Что-нибудь не так сделаешь, дверью скрипнешь — лупили. Мы боялись пройти мимо: кто их знает, как они себя поведут? Один раз вечером моя сестра обожглась кипятком, и я побежала в другую сторону деревни — к тете, за маслицем. А они кричат, стреляют… Страх такой!
Они в доме у нас жили: нас человек пять и их четверо. Некоторые немножко по-русски умели говорить. Одного звали Карл, другого Курт. Они получали свой паек, сами готовили. Паек у них был — конфеты и хлеб такой белый.
У нас не было коровы, но так, конечно, отбирали скот. У соседа была красивая лошадь. Он ее водил-водил, потом лошади не стало видно. Они пришли и расстреляли его за эту лошадь, потому что не знали, куда он ее дел.
Русские шли и немцы сразу исчезали, поджигали дома. Люди уходили из дома, прятались в окопах, которые в начале войны рыли, а деревня горела.. Вот и наш дом сожгли. Мы потом с матерью строили новый дом, из досок кузова машины. Дом был ветхий, холодный. После войны есть было нечего. Собирали гнилую картошку. Голод был еще хуже, такая очередь за хлебом.

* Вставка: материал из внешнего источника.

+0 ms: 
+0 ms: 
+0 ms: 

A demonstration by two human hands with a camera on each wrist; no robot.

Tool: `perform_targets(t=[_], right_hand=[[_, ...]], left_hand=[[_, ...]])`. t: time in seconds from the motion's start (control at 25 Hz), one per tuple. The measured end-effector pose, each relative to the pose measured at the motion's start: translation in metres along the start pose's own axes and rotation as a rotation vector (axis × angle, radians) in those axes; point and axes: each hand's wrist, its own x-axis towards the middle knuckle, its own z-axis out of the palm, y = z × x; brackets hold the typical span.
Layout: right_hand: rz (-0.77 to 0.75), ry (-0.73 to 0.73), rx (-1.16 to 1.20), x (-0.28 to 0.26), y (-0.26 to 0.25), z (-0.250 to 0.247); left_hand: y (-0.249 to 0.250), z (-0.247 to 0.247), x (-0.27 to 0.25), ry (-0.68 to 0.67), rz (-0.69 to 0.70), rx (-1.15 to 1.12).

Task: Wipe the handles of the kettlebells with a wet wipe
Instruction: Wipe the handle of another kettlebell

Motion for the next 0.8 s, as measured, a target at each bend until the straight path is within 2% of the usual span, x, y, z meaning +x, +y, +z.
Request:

Я до войны один класс, наверное, кончила, а после войны сначала в железнодорожную 19-ую школу ходила, потом на бухгалтера училась. В классе около сорока человек, все были разного возраста. На перемену, бывало, идешь, ребята на стул что-нибудь подложат. Я неплохо училась, но отличницей не была.
А лучше всего жилось в брежневские времена. И колбаса была — все за продуктами в Москву ездили. Сейчас вроде хорошо живут — всего полно. Лишь бы были деньги, но их нет.